--- START ---

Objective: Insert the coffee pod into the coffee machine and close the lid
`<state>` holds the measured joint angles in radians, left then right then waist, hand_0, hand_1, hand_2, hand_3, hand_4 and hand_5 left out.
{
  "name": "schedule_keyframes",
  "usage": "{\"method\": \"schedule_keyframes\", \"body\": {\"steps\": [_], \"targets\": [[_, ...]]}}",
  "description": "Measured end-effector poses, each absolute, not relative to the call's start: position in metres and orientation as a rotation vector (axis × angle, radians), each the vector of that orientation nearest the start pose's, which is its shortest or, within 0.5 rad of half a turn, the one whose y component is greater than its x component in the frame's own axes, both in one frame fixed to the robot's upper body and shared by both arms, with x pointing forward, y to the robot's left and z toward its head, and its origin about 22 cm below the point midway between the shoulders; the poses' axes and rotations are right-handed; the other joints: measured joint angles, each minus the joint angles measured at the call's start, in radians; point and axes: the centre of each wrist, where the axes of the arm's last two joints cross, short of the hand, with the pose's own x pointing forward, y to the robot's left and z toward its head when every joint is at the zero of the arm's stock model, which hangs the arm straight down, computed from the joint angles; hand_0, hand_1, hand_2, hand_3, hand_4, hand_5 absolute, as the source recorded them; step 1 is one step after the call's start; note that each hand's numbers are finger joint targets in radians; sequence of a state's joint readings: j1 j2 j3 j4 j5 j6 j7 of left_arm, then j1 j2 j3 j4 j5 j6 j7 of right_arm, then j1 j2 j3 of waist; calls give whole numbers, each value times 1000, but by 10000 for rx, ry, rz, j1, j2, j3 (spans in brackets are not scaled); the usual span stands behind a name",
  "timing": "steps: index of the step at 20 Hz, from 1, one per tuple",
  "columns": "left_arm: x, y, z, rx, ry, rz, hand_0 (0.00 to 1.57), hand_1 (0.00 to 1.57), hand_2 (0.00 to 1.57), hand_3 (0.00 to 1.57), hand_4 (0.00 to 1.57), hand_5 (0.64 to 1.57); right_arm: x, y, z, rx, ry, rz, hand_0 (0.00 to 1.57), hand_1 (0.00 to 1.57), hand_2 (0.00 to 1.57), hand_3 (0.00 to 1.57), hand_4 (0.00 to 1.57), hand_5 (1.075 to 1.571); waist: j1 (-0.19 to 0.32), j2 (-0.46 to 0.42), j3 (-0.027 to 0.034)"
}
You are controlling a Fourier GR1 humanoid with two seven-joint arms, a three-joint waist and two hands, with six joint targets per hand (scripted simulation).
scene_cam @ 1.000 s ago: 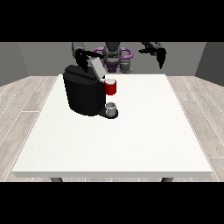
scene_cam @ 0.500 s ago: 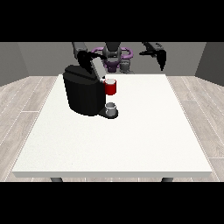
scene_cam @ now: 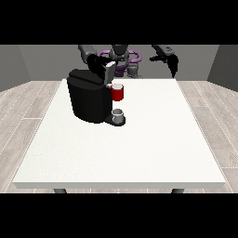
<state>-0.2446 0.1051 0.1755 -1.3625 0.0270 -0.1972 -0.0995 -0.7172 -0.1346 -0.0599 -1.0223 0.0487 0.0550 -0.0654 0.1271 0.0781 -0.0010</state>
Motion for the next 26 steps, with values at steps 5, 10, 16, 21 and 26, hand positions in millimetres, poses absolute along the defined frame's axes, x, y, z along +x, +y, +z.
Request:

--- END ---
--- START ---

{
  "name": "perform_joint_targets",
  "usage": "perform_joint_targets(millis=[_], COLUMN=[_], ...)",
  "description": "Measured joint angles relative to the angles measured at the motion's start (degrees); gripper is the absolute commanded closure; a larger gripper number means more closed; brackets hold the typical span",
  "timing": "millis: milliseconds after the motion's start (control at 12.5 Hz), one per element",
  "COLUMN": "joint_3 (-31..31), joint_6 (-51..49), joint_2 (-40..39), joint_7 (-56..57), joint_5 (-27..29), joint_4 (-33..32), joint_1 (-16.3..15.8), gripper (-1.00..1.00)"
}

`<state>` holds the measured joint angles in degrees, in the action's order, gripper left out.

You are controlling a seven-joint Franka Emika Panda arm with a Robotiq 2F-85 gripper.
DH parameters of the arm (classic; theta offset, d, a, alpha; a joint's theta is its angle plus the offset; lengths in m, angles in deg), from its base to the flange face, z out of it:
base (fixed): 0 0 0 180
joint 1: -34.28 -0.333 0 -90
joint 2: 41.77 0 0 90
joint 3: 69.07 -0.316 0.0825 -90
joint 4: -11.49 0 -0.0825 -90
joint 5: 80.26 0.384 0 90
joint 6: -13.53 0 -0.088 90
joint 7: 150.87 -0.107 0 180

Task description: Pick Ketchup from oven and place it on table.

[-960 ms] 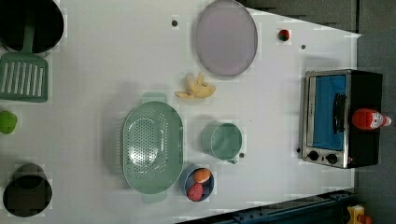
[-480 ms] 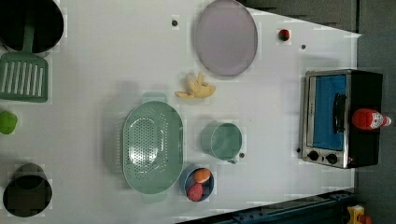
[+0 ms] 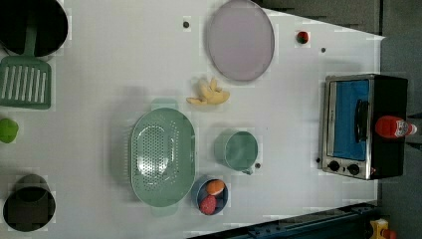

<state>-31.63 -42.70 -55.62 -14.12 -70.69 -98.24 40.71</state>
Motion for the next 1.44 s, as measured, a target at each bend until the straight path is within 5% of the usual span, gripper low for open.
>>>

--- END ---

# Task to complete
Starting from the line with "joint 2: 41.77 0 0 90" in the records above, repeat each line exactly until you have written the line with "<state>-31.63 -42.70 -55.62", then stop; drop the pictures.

# Written answer
joint 2: 41.77 0 0 90
joint 3: 69.07 -0.316 0.0825 -90
joint 4: -11.49 0 -0.0825 -90
joint 5: 80.26 0.384 0 90
joint 6: -13.53 0 -0.088 90
joint 7: 150.87 -0.107 0 180

Task description: Pick Ketchup from oven and place it on table.

[-960 ms] 
[-480 ms] 
[+0 ms] 

<state>-31.63 -42.70 -55.62 -14.12 -70.69 -98.24 40.71</state>

Output for this exercise is now complete.